Ia menyebut lima hingga tujuh partai politik di Indonesia merupakan jumlah yang ideal dan cukup sederhana. Kalau ide penyederhanaan partai terlalu ketat akan dikritik keras sedangkan bila memenuhi selera pasar, efektivitas pemerintahan presidensial terkendala.
Memperketat persyaratan
Penyederhanaan partai bisa dimulai dengan membuat ketentuan dalam perundang-undangan menyangkut partai politik, misalnya, memperketat persyaratan pendirian partai politik dengan ketentuan harus memiliki basis daerah yang meliputi hingga 80 persen wilayah Indonesia, memiliki anggota yang tersebar hingga ke seluruh desa dan dibuktikan dukungannya dengan kartu anggota.
Selain itu menetapkan ambang batas perolehan kursi (electoral threshold) di parlemen hingga lima persen sehingga jumlah partai di parlemen maupun peserta pemilu tidak terlalu banyak, dan tidak menolerir partai yang gagal electoral threshold untuk membentuk partai baru dengan nama baru.
Pemilihan anggota legislatif DPR, DPD, DPRD yang dilakukan serentak dengan pemilihan presiden dan kepala daerah juga bisa menjadi alternatif untuk menyederhanakan jumlah partai.
Pengamat masalah pemerintahan Pipit Rochijat Kartawidjaja berpendapat, jika pemilu anggota legislatif dan pilpres dilakukan serentak, dapat menghasilkan suara mayoritas untuk dua atau tiga partai di parlemen.
"Presiden akan benar-benar terpilih dari rakyat dan akan berpengaruh pada pemilihan anggota dewan," ujarnya setelah diskusi "Pemilu 2014 dan Prospek Pemerintahan Presidensil" di Perhimpunan Pergerakan Indonesia, Jakarta.
Sistem multipartai dengan dua atau tiga partai suara mayoritas merupakan tradisi politik di negara-negara Amerika Latin yang sangat cocok dengan sistem presidensial di Indonesia.
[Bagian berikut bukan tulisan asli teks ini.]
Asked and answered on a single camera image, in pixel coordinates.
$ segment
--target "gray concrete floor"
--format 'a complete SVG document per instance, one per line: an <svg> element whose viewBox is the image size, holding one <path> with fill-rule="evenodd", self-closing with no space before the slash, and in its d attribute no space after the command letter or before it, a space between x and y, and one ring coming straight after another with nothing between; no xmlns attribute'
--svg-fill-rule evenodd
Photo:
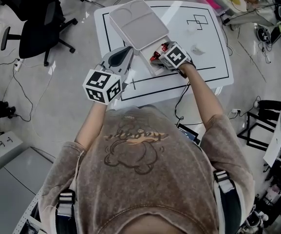
<svg viewBox="0 0 281 234"><path fill-rule="evenodd" d="M74 140L89 112L92 102L86 98L82 82L88 70L94 68L101 58L94 23L94 11L99 7L79 0L60 1L67 20L77 18L79 21L78 25L69 27L61 34L64 41L76 48L76 52L71 54L61 44L53 48L49 57L50 65L55 66L52 75L51 67L43 66L44 54L26 59L15 75L33 103L32 120L24 122L19 117L0 119L1 131L12 130L27 146L37 147L52 156L58 155L63 142ZM110 6L116 0L95 1ZM0 41L6 26L11 27L11 34L20 34L23 24L10 8L0 6ZM225 27L229 46L233 48L230 59L234 75L234 83L224 87L218 95L226 114L232 108L241 109L242 113L249 110L256 96L281 100L281 42L273 46L268 54L271 63L266 64L257 47L258 40L253 28L253 24L245 24L238 35L238 31L233 32ZM0 50L0 62L13 61L18 57L18 49L18 41L9 41L6 50ZM29 119L31 104L12 79L12 68L13 65L0 66L0 99L9 84L4 101L15 106L16 113L24 119ZM155 106L175 123L174 107L177 101L175 98L156 103ZM193 95L184 96L178 115L185 117L184 124L201 122ZM244 121L245 117L232 120L236 132L243 127ZM202 124L191 126L191 129L201 135L205 131Z"/></svg>

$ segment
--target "small white object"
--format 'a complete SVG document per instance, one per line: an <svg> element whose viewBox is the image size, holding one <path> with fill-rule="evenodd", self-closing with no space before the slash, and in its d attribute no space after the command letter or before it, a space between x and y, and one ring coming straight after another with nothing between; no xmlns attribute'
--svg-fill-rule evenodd
<svg viewBox="0 0 281 234"><path fill-rule="evenodd" d="M234 113L234 114L236 114L236 113L238 113L238 112L241 112L241 109L234 108L234 109L232 109L231 112Z"/></svg>
<svg viewBox="0 0 281 234"><path fill-rule="evenodd" d="M203 55L205 52L198 48L196 44L192 45L191 52L197 56Z"/></svg>
<svg viewBox="0 0 281 234"><path fill-rule="evenodd" d="M22 63L23 63L24 59L19 59L16 63L15 63L15 70L18 72Z"/></svg>
<svg viewBox="0 0 281 234"><path fill-rule="evenodd" d="M83 88L88 99L108 105L122 92L121 76L91 69Z"/></svg>
<svg viewBox="0 0 281 234"><path fill-rule="evenodd" d="M0 135L0 169L22 152L22 144L11 131Z"/></svg>

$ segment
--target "white box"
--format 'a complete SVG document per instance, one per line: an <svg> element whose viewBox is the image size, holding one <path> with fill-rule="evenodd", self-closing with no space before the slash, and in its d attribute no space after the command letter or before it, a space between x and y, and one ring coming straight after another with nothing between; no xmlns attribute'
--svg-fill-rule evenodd
<svg viewBox="0 0 281 234"><path fill-rule="evenodd" d="M88 99L108 105L122 92L121 76L91 69L83 88Z"/></svg>
<svg viewBox="0 0 281 234"><path fill-rule="evenodd" d="M22 144L11 131L0 135L0 169L23 151Z"/></svg>
<svg viewBox="0 0 281 234"><path fill-rule="evenodd" d="M109 14L110 24L122 40L134 48L153 76L165 71L150 64L154 51L169 41L168 28L144 0L133 0L123 4Z"/></svg>

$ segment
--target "wrist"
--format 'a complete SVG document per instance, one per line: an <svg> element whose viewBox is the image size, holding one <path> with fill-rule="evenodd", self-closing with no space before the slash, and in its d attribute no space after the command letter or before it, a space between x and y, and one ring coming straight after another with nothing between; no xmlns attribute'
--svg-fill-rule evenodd
<svg viewBox="0 0 281 234"><path fill-rule="evenodd" d="M192 64L190 62L185 62L179 66L179 69L182 70L183 72L187 73L190 70L196 70L196 67L194 66L194 64Z"/></svg>

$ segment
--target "t-shirt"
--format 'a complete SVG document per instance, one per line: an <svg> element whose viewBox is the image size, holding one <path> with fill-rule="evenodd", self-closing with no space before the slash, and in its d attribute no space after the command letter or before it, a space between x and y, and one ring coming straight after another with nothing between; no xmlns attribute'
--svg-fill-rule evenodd
<svg viewBox="0 0 281 234"><path fill-rule="evenodd" d="M268 6L274 3L273 0L258 0L258 7L264 7ZM277 18L274 13L275 6L269 6L263 9L256 10L257 14L259 14L261 17L265 18L268 22L272 23L273 25L277 24Z"/></svg>
<svg viewBox="0 0 281 234"><path fill-rule="evenodd" d="M243 191L246 213L254 200L254 180L226 116L208 123L201 147L212 166L229 172ZM41 222L50 233L48 206L77 176L78 233L119 233L142 215L158 215L185 233L217 234L212 167L200 147L152 107L108 111L89 150L64 144L42 188Z"/></svg>
Ia mencontohkan kondisi di Chile yang stabil karena ada disiplin berkoalisi yang sangat tinggi.
Seharusnya, kata Pipit yang menjadi pegawai publik di pemerintah Jerman, sistem presidensial di Indonesia sangat kuat, bukan terbayangi sistem parlementer karena koalisi partai yang tidak disiplin mendukung pemerintah. Maka, dengan pemilu bersamaan, Presiden yang terpilih mendapat dukungan mayoritas dan akan lebih leluasa dalam berkoalisi.
Hal tersebut akan menghasilkan efektifnya jajaran pemerintahan yang terpilih setelah pemilu. Begitu juga dengan suara yang terkumpul di legislatif, dapat meminimalisasi ketersinggungan saat pembuatan kebijakan pemerintah.
Melihat kondisi pemerintahan sekarang, sistem presidensial Indonesia masih tergolong lemah karena koalisi di parlemen yang main di dua kaki atau bahkan mencoba berkhianat. Dalam politik memang ada istilah "tak ada kawan atau lawan yang abadi kecuali kepentingan yang sama".